Frans Hals Spotlighted in Elizabeth Taylor Estate, Toledo Museum
- October 05, 2011 19:36
Unbeknownst to her, late actress Elizabeth Taylor owned an important old master. The same artist, Frans Hals, is also a recent acquisition for the Toledo Museum of Art.
Christie's, the auction house that is handling Taylor's estate, discovered that her painting, "Portrait of a Man, Half-Length," which was for decades thought to be by an imitator or student of Frans Hals, is in fact by the Dutch master. Sales from the film legend's estate begin in December.
A major work by Frans Hals has just traveled from England to enter the collection of the Toledo Museum of Art.
For decades, the Ohio museum had a top-notch example of the 17th-century artist's work on its "wish list" when just last year one of its curators spotted a Hals at a London gallery.

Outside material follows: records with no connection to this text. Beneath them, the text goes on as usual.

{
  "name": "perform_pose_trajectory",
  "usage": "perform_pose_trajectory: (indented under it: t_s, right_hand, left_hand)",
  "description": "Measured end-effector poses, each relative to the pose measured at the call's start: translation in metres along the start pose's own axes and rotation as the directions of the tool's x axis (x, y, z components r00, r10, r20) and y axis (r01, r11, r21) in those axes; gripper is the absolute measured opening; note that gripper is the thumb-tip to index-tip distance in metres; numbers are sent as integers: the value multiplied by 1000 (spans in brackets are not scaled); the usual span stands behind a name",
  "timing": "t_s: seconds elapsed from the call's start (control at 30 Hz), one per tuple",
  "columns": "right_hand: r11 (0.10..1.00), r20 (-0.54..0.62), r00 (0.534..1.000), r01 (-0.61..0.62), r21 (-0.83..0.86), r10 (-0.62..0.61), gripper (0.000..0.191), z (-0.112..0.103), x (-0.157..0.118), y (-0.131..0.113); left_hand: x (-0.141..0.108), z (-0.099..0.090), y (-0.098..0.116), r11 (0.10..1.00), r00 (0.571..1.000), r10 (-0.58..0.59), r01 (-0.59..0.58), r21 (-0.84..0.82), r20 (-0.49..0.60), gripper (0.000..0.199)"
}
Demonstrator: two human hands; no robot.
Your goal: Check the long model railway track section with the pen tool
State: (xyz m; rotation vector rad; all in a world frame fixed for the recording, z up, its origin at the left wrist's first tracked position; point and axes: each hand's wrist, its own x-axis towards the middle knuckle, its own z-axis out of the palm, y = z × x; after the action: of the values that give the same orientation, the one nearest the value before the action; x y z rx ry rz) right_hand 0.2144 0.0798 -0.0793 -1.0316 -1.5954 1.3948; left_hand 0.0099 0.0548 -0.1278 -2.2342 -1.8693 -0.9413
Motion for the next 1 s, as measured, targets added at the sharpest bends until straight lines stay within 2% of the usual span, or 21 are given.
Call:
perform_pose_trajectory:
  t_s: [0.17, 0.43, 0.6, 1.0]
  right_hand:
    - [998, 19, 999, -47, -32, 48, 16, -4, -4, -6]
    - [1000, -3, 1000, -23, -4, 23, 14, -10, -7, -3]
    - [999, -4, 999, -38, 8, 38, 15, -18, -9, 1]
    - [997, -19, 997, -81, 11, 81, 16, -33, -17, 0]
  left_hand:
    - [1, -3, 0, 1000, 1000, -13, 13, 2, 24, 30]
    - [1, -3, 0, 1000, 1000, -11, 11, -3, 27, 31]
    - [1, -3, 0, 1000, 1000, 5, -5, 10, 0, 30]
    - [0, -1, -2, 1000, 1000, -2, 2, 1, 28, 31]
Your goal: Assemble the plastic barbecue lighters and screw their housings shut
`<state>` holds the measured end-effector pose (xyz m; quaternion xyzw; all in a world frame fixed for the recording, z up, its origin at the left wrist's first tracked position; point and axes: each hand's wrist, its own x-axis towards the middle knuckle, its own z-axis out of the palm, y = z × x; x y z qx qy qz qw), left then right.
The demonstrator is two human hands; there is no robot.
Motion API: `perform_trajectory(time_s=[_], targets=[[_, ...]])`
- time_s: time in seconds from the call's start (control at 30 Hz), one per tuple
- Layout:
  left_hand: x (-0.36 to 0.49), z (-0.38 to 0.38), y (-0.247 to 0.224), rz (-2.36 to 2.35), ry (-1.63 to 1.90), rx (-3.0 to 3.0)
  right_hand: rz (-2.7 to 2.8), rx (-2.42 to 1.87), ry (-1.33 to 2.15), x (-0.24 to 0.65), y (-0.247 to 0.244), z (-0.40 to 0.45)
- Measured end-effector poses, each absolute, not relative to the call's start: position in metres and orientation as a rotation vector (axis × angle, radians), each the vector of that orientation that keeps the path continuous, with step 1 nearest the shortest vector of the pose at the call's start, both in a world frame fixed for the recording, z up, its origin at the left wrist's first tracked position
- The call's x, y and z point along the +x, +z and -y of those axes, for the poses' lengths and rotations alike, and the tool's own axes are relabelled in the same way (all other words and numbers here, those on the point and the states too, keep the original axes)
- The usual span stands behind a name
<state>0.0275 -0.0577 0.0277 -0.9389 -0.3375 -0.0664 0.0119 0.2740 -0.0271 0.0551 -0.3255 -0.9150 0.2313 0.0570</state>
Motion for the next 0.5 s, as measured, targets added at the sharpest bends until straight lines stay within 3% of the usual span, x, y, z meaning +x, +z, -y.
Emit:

Larry Nichols, the William Hutton senior curator of European and American painting and sculpture before 1900, contacted the museum director and the wheels of the sale were set into motion.
The magnificent 60-inch by 64-inch canvas depicts a grinning cloth merchant and his contented wife surrounded by seven jovial children. The work once featured three more children and a goat, but was split by a previous owner.
"Family Portrait in a Landscape" will be unveiled at the museum on Oct. 13.